**Instructions to follow**
What you need to produce from the material below is an exact transcription of the lines from the one with "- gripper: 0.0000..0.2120" through the one with "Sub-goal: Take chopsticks", both included, and no other line.

**Data provided**
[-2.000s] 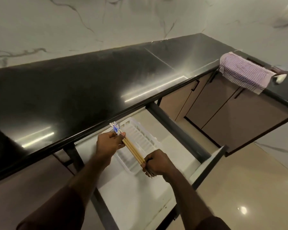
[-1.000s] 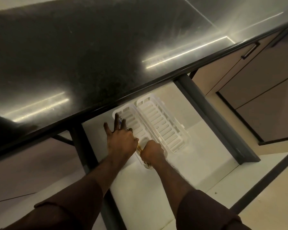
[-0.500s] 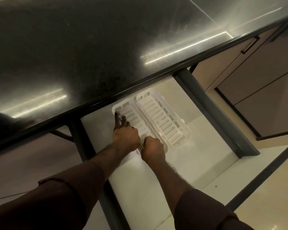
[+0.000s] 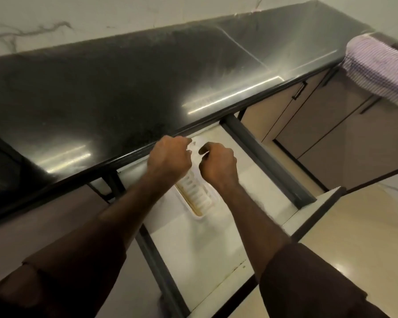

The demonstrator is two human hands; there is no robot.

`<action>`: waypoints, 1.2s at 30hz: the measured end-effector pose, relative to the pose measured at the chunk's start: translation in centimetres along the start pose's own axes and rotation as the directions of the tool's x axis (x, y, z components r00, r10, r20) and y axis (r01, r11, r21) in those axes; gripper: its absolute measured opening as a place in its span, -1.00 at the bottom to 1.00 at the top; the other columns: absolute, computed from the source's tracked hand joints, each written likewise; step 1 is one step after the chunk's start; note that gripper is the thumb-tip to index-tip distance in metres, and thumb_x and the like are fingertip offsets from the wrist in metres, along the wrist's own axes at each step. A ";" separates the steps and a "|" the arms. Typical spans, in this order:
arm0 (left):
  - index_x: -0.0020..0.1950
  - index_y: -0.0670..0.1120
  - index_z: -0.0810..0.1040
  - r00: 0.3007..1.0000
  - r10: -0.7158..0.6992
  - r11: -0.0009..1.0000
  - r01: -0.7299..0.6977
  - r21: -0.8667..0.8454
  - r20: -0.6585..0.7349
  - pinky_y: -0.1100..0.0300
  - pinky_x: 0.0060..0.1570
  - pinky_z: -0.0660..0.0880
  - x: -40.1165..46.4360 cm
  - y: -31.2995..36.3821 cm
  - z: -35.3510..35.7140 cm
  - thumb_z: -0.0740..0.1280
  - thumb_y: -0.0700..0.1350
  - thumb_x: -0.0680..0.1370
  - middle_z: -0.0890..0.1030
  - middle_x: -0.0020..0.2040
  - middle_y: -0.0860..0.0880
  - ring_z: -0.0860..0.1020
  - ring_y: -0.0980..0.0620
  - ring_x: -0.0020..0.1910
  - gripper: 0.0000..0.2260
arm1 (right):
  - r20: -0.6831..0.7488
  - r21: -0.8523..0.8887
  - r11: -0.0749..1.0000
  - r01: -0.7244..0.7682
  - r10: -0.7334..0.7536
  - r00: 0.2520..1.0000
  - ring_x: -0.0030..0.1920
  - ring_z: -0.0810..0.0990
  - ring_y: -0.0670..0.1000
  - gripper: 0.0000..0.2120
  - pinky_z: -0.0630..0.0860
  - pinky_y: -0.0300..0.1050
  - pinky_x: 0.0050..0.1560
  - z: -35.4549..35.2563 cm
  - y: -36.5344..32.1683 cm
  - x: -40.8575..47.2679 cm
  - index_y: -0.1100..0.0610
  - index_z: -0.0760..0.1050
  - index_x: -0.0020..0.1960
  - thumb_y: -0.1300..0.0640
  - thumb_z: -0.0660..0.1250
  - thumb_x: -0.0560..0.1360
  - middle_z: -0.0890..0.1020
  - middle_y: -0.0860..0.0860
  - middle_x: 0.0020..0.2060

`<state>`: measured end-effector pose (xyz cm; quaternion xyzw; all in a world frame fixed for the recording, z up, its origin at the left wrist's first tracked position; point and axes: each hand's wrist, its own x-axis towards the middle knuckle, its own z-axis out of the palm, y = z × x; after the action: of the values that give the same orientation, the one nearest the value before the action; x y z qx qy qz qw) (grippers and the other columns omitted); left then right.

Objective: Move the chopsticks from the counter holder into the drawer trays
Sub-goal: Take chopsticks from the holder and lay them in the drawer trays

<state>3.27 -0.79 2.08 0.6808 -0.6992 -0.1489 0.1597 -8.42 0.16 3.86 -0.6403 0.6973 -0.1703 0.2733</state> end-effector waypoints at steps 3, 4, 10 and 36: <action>0.30 -0.07 0.54 0.985 -0.006 0.989 -0.019 -0.146 -0.174 0.20 0.02 0.50 -2.8 2.1 -5.6 0.32 -0.08 0.58 0.65 0.17 -0.07 0.64 0.01 0.04 -0.71 | -0.152 0.003 0.986 0.166 -0.164 0.975 0.01 0.63 0.04 -0.75 0.58 -0.06 0.14 -3.9 -3.1 -3.1 0.16 0.58 0.18 0.25 0.37 0.51 0.66 0.08 0.07; 0.29 -0.08 0.56 0.971 -0.003 0.984 -0.039 -0.172 -0.240 0.22 0.00 0.48 -4.2 2.7 -7.5 0.33 -0.09 0.58 0.66 0.14 -0.07 0.64 0.02 0.02 -0.71 | -0.196 0.005 0.977 0.214 -0.209 0.958 -0.01 0.63 0.03 -0.76 0.58 -0.08 0.10 -5.0 -4.1 -4.3 0.15 0.59 0.16 0.27 0.38 0.50 0.67 0.08 0.04; 0.18 -0.07 0.64 0.856 -0.013 0.971 -0.112 -0.212 -0.516 0.08 0.21 0.52 -12.4 3.0 -15.1 0.35 -0.05 0.55 0.68 0.11 -0.03 0.64 0.03 0.09 -0.75 | -0.287 0.030 0.915 0.402 -0.377 0.881 -0.04 0.63 -0.02 -0.77 0.40 -0.29 -0.08 -8.7 -9.9 -12.0 0.11 0.61 0.13 0.26 0.36 0.50 0.68 0.02 -0.01; 0.19 -0.08 0.63 0.788 -0.326 0.914 0.121 -0.387 -0.523 0.11 0.13 0.56 -13.7 -34.2 -31.3 0.41 -0.13 0.51 0.67 0.14 -0.05 0.63 0.03 0.11 -0.74 | 0.005 0.084 0.832 0.548 -0.550 0.835 0.03 0.63 -0.14 -0.73 0.51 -0.34 0.04 17.0 -41.1 -12.3 0.08 0.57 0.23 0.20 0.36 0.54 0.68 -0.02 0.07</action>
<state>47.84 12.23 15.60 0.7354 -0.4950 -0.0698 0.4575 35.04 9.19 16.59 -0.8044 0.4731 -0.2599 0.2481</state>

**Expected answer**
  - gripper: 0.0000..0.2120
  - pinky_z: -0.0630..0.0860
  - pinky_y: -0.0300..0.1050
  - pinky_x: 0.0050..0.1560
  - z: -35.4549..35.2563 cm
  - y: -36.5344..32.1683 cm
  - x: -40.8575..47.2679 cm
  - index_y: -0.1100..0.0610
  - index_z: -0.0760..0.1050
  - index_x: -0.0020..0.1960
  - thumb_y: -0.1300..0.0640
  - thumb_z: -0.0660..0.1250
  - thumb_x: -0.0560..0.1360
  - middle_z: -0.0890..0.1020
  - middle_y: -0.0860..0.0860
  - middle_x: 0.0020..0.2060

`<state>`: measured end-effector pose (xyz cm; quaternion xyzw; all in a world frame fixed for the recording, z up, its origin at the left wrist's first tracked position; point and axes: each hand's wrist, its own x-axis towards the middle knuckle, its own z-axis out of the palm, y = z × x; after the action: of the values that give the same orientation, the one nearest the value before the action; x y z qx qy qz qw) (grippers and the other columns omitted); left then right.

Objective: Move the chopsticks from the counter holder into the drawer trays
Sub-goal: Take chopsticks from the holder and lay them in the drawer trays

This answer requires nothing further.